Alberta Health Minister Stephen Mandel said his province is still working on the regulations of a law that was passed last December that would ban flavoured tobacco products, including menthol cigarettes.

Mandel suggested the Alberta government will soon make the regulations public.

“There are always challenges to different aspects of it but the important part is to make sure they focus on ensuring that those kind of products that would be damaging to children are taken off of the market as quick as possible.”

Health groups want other governments to follow Alberta’s lead and pass similar legislation.

The Heart and Stroke Foundation has said governments need to protect young people from the serious health hazards of tobacco.

It estimates that 153,000 adolescents in Canada use flavoured tobacco products.

The Canadian Cancer Society said for such a ban to be effective, it must include menthol cigarettes.

The society said federal action to date falls short of what needs to be done to protect young people from the health dangers of tobacco products.
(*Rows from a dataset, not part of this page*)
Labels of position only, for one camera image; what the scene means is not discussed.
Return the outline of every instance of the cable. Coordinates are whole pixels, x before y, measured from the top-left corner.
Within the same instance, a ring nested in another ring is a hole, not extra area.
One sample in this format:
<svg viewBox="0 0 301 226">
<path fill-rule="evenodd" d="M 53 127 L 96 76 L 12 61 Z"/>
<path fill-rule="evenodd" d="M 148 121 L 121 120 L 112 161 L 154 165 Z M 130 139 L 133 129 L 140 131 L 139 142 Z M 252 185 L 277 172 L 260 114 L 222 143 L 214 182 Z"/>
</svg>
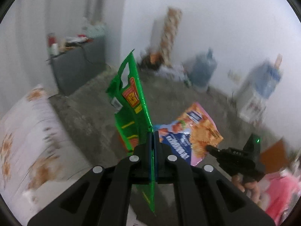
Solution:
<svg viewBox="0 0 301 226">
<path fill-rule="evenodd" d="M 90 64 L 92 64 L 92 65 L 96 65 L 96 64 L 90 62 L 90 61 L 87 59 L 87 54 L 86 54 L 85 48 L 84 48 L 80 43 L 76 43 L 76 45 L 78 45 L 78 46 L 80 46 L 80 47 L 82 48 L 82 51 L 83 51 L 83 53 L 84 53 L 84 58 L 85 58 L 85 60 L 88 61 L 88 62 L 89 62 Z"/>
</svg>

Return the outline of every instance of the red label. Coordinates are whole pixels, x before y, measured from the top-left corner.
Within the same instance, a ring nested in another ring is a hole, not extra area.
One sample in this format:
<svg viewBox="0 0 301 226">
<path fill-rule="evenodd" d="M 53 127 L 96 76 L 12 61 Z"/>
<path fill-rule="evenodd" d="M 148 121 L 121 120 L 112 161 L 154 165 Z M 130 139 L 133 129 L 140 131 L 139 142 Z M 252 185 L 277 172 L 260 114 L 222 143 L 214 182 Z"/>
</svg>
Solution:
<svg viewBox="0 0 301 226">
<path fill-rule="evenodd" d="M 135 107 L 137 104 L 140 103 L 139 95 L 136 88 L 135 79 L 133 77 L 130 78 L 131 86 L 126 89 L 122 95 L 126 99 L 126 101 L 131 105 L 131 107 Z"/>
</svg>

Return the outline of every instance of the metal screw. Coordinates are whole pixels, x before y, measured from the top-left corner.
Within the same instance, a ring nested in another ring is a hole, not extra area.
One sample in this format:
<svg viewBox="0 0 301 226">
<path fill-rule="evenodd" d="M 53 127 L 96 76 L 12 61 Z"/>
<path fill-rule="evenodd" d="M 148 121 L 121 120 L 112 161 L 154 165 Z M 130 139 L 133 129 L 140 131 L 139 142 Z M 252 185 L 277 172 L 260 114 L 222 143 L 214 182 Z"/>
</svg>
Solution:
<svg viewBox="0 0 301 226">
<path fill-rule="evenodd" d="M 130 161 L 132 161 L 132 162 L 139 161 L 139 156 L 131 155 L 131 156 L 130 156 Z"/>
<path fill-rule="evenodd" d="M 96 167 L 93 167 L 93 172 L 94 173 L 101 173 L 102 172 L 102 167 L 101 166 L 96 166 Z"/>
<path fill-rule="evenodd" d="M 205 166 L 204 166 L 204 170 L 205 170 L 206 172 L 212 172 L 212 171 L 213 171 L 213 166 L 211 166 L 211 165 L 205 165 Z"/>
<path fill-rule="evenodd" d="M 168 158 L 169 161 L 176 161 L 177 160 L 177 157 L 175 155 L 169 155 L 167 158 Z"/>
</svg>

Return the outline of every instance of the plastic bag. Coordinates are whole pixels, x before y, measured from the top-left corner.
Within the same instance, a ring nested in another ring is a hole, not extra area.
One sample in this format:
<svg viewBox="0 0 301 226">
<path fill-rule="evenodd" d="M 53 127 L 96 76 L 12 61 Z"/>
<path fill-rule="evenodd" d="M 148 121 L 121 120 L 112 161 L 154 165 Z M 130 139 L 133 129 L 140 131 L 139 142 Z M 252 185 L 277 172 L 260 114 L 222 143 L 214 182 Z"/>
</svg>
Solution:
<svg viewBox="0 0 301 226">
<path fill-rule="evenodd" d="M 301 189 L 298 178 L 285 169 L 265 175 L 258 186 L 260 188 L 258 205 L 276 225 L 280 225 L 283 212 L 289 206 L 292 195 Z"/>
<path fill-rule="evenodd" d="M 146 142 L 147 132 L 153 131 L 133 51 L 121 64 L 106 93 L 112 98 L 111 104 L 116 109 L 115 125 L 131 155 L 135 146 Z M 154 211 L 154 180 L 154 154 L 152 154 L 151 182 L 149 185 L 138 186 L 152 211 Z"/>
<path fill-rule="evenodd" d="M 176 121 L 156 125 L 160 142 L 171 146 L 172 152 L 192 166 L 202 161 L 206 145 L 217 146 L 223 137 L 213 120 L 199 103 L 193 103 Z"/>
<path fill-rule="evenodd" d="M 175 82 L 183 82 L 186 80 L 182 65 L 173 66 L 172 68 L 162 65 L 158 71 L 154 72 L 154 74 Z"/>
</svg>

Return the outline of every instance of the green snack bag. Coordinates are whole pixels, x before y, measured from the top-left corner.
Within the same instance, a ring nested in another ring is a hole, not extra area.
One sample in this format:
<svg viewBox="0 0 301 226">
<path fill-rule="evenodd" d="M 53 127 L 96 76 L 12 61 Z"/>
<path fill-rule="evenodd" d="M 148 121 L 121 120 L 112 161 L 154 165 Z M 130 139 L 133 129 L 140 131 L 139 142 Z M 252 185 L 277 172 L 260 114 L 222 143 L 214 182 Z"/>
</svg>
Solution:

“The new federal regulations on flavoured tobacco fail to give kids the protection they deserve,” Rob Cunningham, a society policy analyst, said in a release.

“Flavoured tobacco makes it too easy for youth to experiment with and become addicted to tobacco, which is a tremendous concern.”

E-cigarettes are battery-operated devices that do not contain tobacco but can be used to heat a liquid nicotine solution, creating a vapour that users inhale.

Smokers like them because the vapour looks like smoke but doesn’t contain the thousands of chemicals, tar or odour of regular cigarettes.

The UN health agency recently called for member countries to prohibit e-cigarette sales to minors and ban their use indoors until more evidence can be gathered about the risks.

The devices are widely available even though Health Canada has not approved any e-cigarettes under the Food and Drug Act.